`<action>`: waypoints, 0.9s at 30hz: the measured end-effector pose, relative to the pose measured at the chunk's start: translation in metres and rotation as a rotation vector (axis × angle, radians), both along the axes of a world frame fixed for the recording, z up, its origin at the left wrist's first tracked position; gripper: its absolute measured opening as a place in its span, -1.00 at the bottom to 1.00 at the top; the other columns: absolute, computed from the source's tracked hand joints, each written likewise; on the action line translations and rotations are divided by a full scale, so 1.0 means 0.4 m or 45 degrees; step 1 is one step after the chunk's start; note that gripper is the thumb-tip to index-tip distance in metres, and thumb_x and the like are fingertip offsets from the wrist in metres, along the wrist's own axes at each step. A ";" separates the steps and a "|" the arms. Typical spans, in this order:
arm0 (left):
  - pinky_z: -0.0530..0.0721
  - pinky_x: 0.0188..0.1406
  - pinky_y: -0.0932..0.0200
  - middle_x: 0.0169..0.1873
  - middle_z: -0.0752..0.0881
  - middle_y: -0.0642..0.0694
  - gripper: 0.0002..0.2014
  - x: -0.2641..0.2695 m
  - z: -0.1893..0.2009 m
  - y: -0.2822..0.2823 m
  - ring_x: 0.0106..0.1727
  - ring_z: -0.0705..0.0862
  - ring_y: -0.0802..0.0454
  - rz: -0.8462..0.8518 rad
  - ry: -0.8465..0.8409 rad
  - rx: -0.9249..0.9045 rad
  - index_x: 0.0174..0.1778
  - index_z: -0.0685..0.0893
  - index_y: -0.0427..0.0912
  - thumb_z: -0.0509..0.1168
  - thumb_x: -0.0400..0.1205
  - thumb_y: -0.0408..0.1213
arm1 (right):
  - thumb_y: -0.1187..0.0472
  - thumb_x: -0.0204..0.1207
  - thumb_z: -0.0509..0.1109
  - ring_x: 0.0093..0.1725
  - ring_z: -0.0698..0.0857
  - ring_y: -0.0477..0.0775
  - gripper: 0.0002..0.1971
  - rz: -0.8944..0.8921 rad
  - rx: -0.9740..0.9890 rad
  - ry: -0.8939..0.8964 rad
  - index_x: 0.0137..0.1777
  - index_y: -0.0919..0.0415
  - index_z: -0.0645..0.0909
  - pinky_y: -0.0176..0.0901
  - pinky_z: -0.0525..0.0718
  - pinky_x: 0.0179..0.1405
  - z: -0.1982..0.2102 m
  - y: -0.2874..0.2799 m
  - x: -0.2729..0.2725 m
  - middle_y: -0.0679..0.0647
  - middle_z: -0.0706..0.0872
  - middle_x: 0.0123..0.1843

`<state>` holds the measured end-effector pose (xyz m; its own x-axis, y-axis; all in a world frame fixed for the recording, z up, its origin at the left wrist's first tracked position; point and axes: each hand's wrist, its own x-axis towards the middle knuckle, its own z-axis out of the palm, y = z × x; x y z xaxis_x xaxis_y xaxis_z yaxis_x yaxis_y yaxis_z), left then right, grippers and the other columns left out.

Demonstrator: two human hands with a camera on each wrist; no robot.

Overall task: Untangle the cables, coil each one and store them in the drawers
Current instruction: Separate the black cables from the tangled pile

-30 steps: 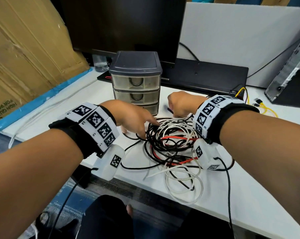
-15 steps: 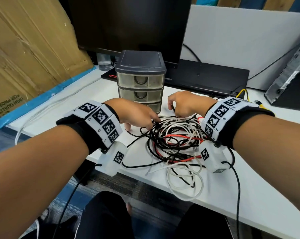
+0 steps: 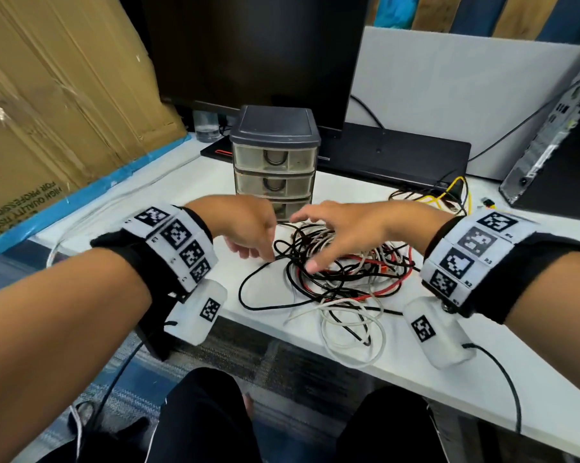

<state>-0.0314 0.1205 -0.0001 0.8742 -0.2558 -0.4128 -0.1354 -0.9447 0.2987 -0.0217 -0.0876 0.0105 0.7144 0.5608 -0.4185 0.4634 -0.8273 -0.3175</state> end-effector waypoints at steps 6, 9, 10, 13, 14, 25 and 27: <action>0.62 -0.45 0.25 -0.31 0.81 -0.11 -0.67 -0.012 -0.056 -0.048 -0.28 0.81 -0.09 -0.055 -0.184 0.108 0.09 0.63 -0.11 0.60 0.50 -0.25 | -0.11 0.45 0.63 0.54 0.43 0.16 -0.21 -0.051 -0.178 -0.011 0.63 -0.20 0.35 0.11 0.46 0.54 -0.021 0.002 -0.013 0.03 0.41 0.58; 0.58 -0.54 0.30 -0.19 0.82 -0.20 -0.68 -0.017 -0.060 -0.049 -0.33 0.77 -0.11 -0.009 -0.202 0.116 0.15 0.65 -0.22 0.56 0.53 -0.33 | 0.00 0.45 0.64 0.44 0.49 0.10 -0.37 -0.120 -0.068 -0.006 0.50 -0.15 0.51 -0.02 0.51 0.36 -0.015 -0.016 -0.005 -0.01 0.48 0.50; 0.56 -0.56 0.30 -0.14 0.80 -0.22 -0.67 -0.018 -0.061 -0.048 -0.36 0.73 -0.10 0.016 -0.195 0.114 0.16 0.65 -0.25 0.56 0.53 -0.34 | 0.00 0.44 0.64 0.41 0.50 0.09 -0.40 -0.139 -0.040 0.001 0.46 -0.15 0.54 -0.05 0.51 0.31 -0.017 -0.023 -0.002 -0.02 0.50 0.46; 0.53 -0.51 0.28 0.00 0.81 -0.32 -0.63 -0.021 -0.063 -0.042 -0.36 0.70 -0.10 0.045 -0.198 0.162 0.14 0.72 -0.38 0.56 0.49 -0.28 | 0.01 0.41 0.66 0.35 0.53 0.07 -0.43 -0.187 0.024 0.036 0.41 -0.21 0.57 -0.06 0.53 0.23 -0.024 -0.040 0.006 -0.05 0.52 0.40; 0.55 -0.48 0.28 0.00 0.81 -0.32 -0.66 -0.022 -0.066 -0.041 -0.32 0.72 -0.11 0.040 -0.200 0.183 0.10 0.76 -0.38 0.55 0.48 -0.26 | 0.02 0.41 0.66 0.34 0.53 0.06 -0.44 -0.197 0.041 0.046 0.39 -0.22 0.58 -0.05 0.53 0.22 -0.026 -0.043 0.008 -0.06 0.53 0.40; 0.63 -0.46 0.21 -0.18 0.78 -0.32 -0.64 -0.013 0.041 -0.053 -0.30 0.84 -0.19 0.106 -0.366 -0.004 -0.08 0.70 -0.43 0.22 0.75 -0.16 | 0.14 0.41 0.65 0.39 0.59 0.13 -0.37 -0.398 0.236 0.154 0.43 -0.23 0.50 0.15 0.54 0.52 -0.030 -0.077 0.023 0.05 0.55 0.42; 0.64 -0.43 0.20 -0.17 0.80 -0.38 -0.62 -0.013 0.083 -0.055 -0.27 0.85 -0.24 0.145 -0.386 -0.090 -0.04 0.71 -0.48 0.22 0.74 -0.16 | 0.14 0.43 0.63 0.40 0.58 0.16 -0.36 -0.409 0.220 0.165 0.47 -0.20 0.49 0.16 0.54 0.52 -0.026 -0.076 0.025 0.07 0.56 0.40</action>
<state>-0.0368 0.0985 0.0330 0.9792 -0.1677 -0.1140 -0.1226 -0.9374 0.3261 -0.0117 -0.1181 0.0002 0.8126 0.3874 -0.4355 0.1364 -0.8528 -0.5041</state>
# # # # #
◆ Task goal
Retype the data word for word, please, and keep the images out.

◆ Task answer
`<action>`: waypoints, 0.9s at 30hz: the measured end-effector pose, relative to the pose measured at the chunk's start: translation in metres and rotation as a rotation vector (axis × angle, radians), both along the axes of a world frame fixed for the recording, z up, its origin at the left wrist's first tracked position; gripper: its absolute measured opening as a place in its span, -1.00 at the bottom to 1.00 at the top; the other columns: absolute, computed from the source's tracked hand joints, each written likewise; on the action line translations and rotations are divided by a full scale, so 1.0 means 0.4 m or 45 degrees; step 1 is one step after the chunk's start; note that gripper is the thumb-tip to index-tip distance in metres, and thumb_x and the like are fingertip offsets from the wrist in metres, along the wrist's own axes at each step. A ";" separates the steps and a "|" the arms. Typical spans, in this order:
arm0 (left):
  - pinky_z: -0.0530..0.0721
  - pinky_x: 0.0188..0.1406
  - pinky_y: -0.0932..0.0200
  - middle_x: 0.0169..0.1873
  - middle_z: -0.0752..0.0881
  - middle_y: -0.0642..0.0694
  - gripper: 0.0002..0.2014
  - x: -0.2641..0.2695 m
  - z: -0.1893..0.2009 m
  - y: -0.2822..0.2823 m
  - ring_x: 0.0106..0.1727
  - ring_z: -0.0705..0.0862
  - ring_y: -0.0802..0.0454
  - rz: -0.8462..0.8518 rad
  - ry: -0.8465..0.8409 rad
  - rx: -0.9249..0.9045 rad
  - index_x: 0.0174..0.1778
  - index_z: -0.0685..0.0893
  - index_y: -0.0427..0.0912
  - thumb_z: -0.0509..0.1168
  - thumb_x: -0.0400..0.1205
  - thumb_y: -0.0408..0.1213
arm1 (right):
  - thumb_y: -0.1187..0.0472
  - thumb_x: -0.0204..0.1207
  - thumb_z: -0.0509..0.1109
  - ring_x: 0.0093..0.1725
  - ring_z: -0.0698..0.0857
  - ring_y: -0.0477..0.0775
  - gripper: 0.0002..0.1971
  - rz: -0.8944..0.8921 rad
  - rx: -0.9740..0.9890 rad
  - ry: -0.8939..0.8964 rad
  - index_x: 0.0137..0.1777
  - index_y: -0.0919..0.0415
  - index_z: -0.0645..0.0909
  - pinky_y: -0.0176..0.0901
  - pinky_z: -0.0525..0.0718
  - pinky_x: 0.0179..0.1405
  - z: -0.1982..0.2102 m
  - y: -0.2874..0.2799 m
  - x: -0.2729..0.2725 m
  - middle_y: -0.0679..0.0647
  - middle_z: -0.0706..0.0872
  - middle_x: 0.0123..0.1843

`<state>` holds the measured end-effector pose (xyz m; its own x-axis, y-axis; all in a world frame fixed for the recording, z up, its origin at the left wrist's first tracked position; point and axes: each hand's wrist, its own x-axis towards the middle knuckle, its own z-axis out of the palm, y = z × x; x y z xaxis_x xaxis_y xaxis_z yaxis_x yaxis_y yaxis_z), left then right, grippers and the other columns left out.

Demonstrator: two human hands with a camera on each wrist; no robot.

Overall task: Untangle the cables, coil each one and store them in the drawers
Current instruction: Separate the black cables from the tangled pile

-30 steps: 
-15 steps: 
+0 steps: 

<state>-0.0314 0.1205 -0.0001 0.8742 -0.2558 -0.4128 -0.1354 -0.9447 0.2987 -0.0217 -0.0876 0.0105 0.7144 0.5608 -0.4185 0.4634 -0.8273 -0.3175</state> end-effector waypoints at steps 6, 9, 10, 13, 14, 25 and 27: <action>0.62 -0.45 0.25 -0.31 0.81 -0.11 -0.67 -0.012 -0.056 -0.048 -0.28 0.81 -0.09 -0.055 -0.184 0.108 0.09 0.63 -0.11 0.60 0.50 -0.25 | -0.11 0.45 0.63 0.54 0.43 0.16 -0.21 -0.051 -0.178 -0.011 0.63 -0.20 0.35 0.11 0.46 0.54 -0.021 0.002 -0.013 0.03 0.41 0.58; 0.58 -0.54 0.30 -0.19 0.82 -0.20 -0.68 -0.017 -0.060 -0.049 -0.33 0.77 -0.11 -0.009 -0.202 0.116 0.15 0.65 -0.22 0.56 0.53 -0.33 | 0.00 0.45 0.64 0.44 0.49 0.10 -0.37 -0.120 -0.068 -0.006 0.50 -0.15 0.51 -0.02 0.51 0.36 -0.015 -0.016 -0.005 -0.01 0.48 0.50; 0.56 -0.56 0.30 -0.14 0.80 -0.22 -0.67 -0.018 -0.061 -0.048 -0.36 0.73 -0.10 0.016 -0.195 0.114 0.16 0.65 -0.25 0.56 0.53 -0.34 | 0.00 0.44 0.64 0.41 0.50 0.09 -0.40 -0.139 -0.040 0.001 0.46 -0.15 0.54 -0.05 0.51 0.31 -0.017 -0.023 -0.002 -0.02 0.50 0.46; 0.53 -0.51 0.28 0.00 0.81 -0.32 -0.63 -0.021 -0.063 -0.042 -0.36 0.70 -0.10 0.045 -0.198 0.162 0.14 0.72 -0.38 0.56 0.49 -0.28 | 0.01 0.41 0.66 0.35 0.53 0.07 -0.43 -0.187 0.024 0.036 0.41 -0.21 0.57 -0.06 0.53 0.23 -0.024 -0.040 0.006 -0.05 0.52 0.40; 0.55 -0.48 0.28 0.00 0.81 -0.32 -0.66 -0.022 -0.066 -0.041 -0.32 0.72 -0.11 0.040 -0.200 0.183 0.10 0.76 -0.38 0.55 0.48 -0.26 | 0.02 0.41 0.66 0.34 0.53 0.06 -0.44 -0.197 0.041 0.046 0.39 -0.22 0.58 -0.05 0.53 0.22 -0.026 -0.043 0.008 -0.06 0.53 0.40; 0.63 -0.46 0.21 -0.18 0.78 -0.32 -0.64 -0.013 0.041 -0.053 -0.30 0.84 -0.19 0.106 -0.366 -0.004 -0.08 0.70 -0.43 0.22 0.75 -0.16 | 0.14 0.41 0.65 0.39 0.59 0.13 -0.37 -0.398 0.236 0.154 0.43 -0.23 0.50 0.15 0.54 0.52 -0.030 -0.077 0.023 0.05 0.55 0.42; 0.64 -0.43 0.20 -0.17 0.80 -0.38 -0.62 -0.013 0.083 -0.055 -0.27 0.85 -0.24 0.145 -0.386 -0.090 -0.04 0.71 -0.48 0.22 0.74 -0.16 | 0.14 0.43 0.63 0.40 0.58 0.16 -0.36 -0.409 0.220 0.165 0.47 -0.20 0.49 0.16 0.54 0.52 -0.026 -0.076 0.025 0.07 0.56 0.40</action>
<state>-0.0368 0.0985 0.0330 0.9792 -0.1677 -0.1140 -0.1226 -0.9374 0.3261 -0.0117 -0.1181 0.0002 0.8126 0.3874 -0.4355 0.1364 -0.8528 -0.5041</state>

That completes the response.